TASK INSTRUCTIONS: Could you output each line below precisely as it stands, without the images?

GIVEN MATERIAL:
☆ ☆ ☆ ☆ ☆

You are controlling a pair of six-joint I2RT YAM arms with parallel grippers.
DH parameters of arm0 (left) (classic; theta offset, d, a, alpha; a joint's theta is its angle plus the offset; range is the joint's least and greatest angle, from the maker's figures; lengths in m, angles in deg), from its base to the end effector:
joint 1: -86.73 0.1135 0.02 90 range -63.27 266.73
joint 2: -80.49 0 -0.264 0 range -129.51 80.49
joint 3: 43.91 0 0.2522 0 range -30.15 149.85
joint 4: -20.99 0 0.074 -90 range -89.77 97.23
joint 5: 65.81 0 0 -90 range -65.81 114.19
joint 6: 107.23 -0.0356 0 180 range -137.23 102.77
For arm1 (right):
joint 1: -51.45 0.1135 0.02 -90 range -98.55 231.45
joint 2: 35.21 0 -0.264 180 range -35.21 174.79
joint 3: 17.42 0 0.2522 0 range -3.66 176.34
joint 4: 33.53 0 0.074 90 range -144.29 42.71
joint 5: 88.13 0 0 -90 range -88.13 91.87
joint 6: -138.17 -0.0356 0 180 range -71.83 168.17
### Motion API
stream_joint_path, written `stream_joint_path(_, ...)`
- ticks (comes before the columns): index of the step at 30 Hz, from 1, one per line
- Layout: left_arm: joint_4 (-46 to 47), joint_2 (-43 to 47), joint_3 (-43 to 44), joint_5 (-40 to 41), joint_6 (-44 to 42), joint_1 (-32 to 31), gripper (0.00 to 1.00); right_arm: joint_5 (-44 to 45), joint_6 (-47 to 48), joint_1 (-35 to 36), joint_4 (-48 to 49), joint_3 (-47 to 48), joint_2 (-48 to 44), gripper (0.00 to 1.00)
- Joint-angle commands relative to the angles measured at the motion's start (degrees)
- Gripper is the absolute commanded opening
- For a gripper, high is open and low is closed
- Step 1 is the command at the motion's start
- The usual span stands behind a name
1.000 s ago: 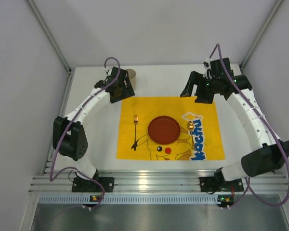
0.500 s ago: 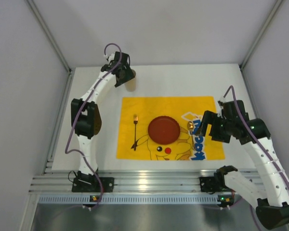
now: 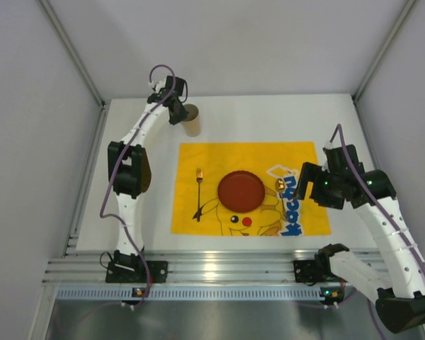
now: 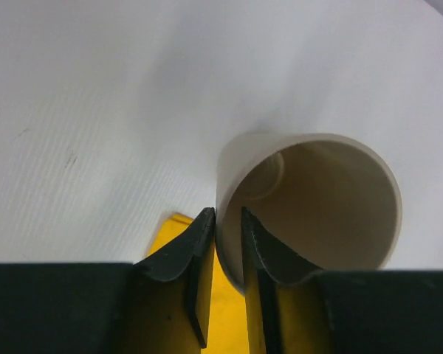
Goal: Set the dinner table for one person
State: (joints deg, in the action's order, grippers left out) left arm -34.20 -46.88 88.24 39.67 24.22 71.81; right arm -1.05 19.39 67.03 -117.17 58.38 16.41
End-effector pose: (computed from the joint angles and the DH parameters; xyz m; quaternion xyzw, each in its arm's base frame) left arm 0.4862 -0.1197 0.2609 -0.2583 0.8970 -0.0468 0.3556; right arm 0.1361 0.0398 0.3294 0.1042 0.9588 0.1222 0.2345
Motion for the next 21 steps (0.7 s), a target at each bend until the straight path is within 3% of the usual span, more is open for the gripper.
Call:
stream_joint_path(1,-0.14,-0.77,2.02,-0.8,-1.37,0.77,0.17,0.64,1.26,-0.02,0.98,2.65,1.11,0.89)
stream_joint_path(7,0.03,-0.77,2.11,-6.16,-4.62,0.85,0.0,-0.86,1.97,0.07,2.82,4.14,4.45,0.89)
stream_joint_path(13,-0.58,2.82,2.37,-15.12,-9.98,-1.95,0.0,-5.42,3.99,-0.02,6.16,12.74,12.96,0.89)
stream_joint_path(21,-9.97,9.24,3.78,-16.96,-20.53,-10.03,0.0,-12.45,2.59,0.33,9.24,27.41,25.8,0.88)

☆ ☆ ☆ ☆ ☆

RESPONSE AREA:
You are controlling a pair of six-joint I2RT YAM arms with parallel grippers.
DH parameters of arm0 (left) (classic; theta offset, d, a, alpha; a joint's theta is its angle plus the offset; range is the joint's least and greatest angle, from the maker's figures; lengths in m, angles in deg), from its base to the end effector:
joint 1: -86.73 0.1135 0.02 90 range -63.27 266.73
joint 2: -80.49 0 -0.264 0 range -129.51 80.49
joint 3: 43.91 0 0.2522 0 range -30.15 149.85
joint 4: -20.99 0 0.074 -90 range -89.77 97.23
joint 5: 65.81 0 0 -90 range -65.81 114.19
joint 6: 107.23 -0.0356 0 180 range -137.23 102.77
For arm1 (right):
joint 1: -51.45 0.1135 0.02 -90 range -98.55 231.45
joint 2: 35.21 0 -0.264 180 range -35.21 174.79
joint 3: 17.42 0 0.2522 0 range -3.66 176.34
joint 4: 33.53 0 0.074 90 range -144.29 42.71
joint 5: 88.13 0 0 -90 range -88.13 91.87
joint 6: -138.17 -0.0356 0 180 range -71.83 168.17
### Motion API
stream_joint_path, written `stream_joint_path(_, ...)`
- ticks (comes before the columns): index of the step at 30 Hz, from 1, one per line
- Layout: left_arm: joint_4 (-46 to 47), joint_2 (-43 to 47), joint_3 (-43 to 44), joint_5 (-40 to 41), joint_6 (-44 to 42), joint_1 (-32 to 31), gripper (0.00 to 1.00); right_arm: joint_5 (-44 to 45), joint_6 (-47 to 48), joint_1 (-35 to 36), joint_4 (-48 to 49), joint_3 (-47 to 48), joint_2 (-48 to 44), gripper (0.00 to 1.00)
- Joint-angle commands relative to the angles measured at the motion's start (degrees)
- Gripper is the absolute commanded opening
- For a gripper, high is open and low is closed
- Step 1 is the command at the motion's start
- The usual span stands behind a name
1.000 s ago: 
0.500 s ago: 
now: 
now: 
Goal: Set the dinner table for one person
State: (joints deg, in the action's order, grippers left out) left arm -34.20 -46.88 88.24 39.67 24.22 71.81; right arm -1.05 19.39 67.03 -117.17 58.38 16.41
End-effector pose: (computed from the joint angles and the DH parameters; xyz m; quaternion xyzw, each in its arm's base frame) left arm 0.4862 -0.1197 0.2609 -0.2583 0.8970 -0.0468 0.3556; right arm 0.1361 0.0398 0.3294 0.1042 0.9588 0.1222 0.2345
Motion for the next 21 steps (0.7 s), a target at each bend until the straight path is within 3% of the usual span, more is open for the gripper.
Call:
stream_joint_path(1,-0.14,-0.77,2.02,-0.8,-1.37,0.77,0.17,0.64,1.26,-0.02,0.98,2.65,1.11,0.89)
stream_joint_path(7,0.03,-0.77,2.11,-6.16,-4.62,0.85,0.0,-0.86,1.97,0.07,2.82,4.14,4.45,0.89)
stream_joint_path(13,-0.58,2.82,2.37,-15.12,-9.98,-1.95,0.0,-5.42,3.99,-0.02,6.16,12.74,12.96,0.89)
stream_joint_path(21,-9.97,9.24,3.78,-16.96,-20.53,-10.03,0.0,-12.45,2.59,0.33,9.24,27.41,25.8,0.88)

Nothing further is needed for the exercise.